**Aim of the task**:
Your answer must consist solely of the line containing "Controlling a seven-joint" and each line after it through the end of the data, copied exactly.

______

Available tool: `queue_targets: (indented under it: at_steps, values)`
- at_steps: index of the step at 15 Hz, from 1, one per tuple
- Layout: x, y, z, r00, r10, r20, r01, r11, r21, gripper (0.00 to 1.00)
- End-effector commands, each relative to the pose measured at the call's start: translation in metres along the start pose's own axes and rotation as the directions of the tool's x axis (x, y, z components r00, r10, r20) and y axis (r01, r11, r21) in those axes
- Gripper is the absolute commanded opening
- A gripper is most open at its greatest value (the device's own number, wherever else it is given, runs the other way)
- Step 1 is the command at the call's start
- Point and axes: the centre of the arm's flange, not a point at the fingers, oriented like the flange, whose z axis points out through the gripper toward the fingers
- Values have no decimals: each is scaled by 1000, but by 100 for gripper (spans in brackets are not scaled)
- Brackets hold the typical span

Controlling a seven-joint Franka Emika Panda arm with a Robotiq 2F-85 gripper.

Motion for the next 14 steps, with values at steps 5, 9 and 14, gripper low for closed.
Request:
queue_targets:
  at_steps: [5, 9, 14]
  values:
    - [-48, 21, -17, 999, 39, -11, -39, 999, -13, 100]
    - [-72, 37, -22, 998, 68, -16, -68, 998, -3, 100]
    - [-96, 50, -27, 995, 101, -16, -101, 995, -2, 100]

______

**Task result**:
Controlling a seven-joint Franka Emika Panda arm with a Robotiq 2F-85 gripper.

Motion for the next 14 steps, with values at steps 5, 9 and 14, gripper low for closed.
Request:
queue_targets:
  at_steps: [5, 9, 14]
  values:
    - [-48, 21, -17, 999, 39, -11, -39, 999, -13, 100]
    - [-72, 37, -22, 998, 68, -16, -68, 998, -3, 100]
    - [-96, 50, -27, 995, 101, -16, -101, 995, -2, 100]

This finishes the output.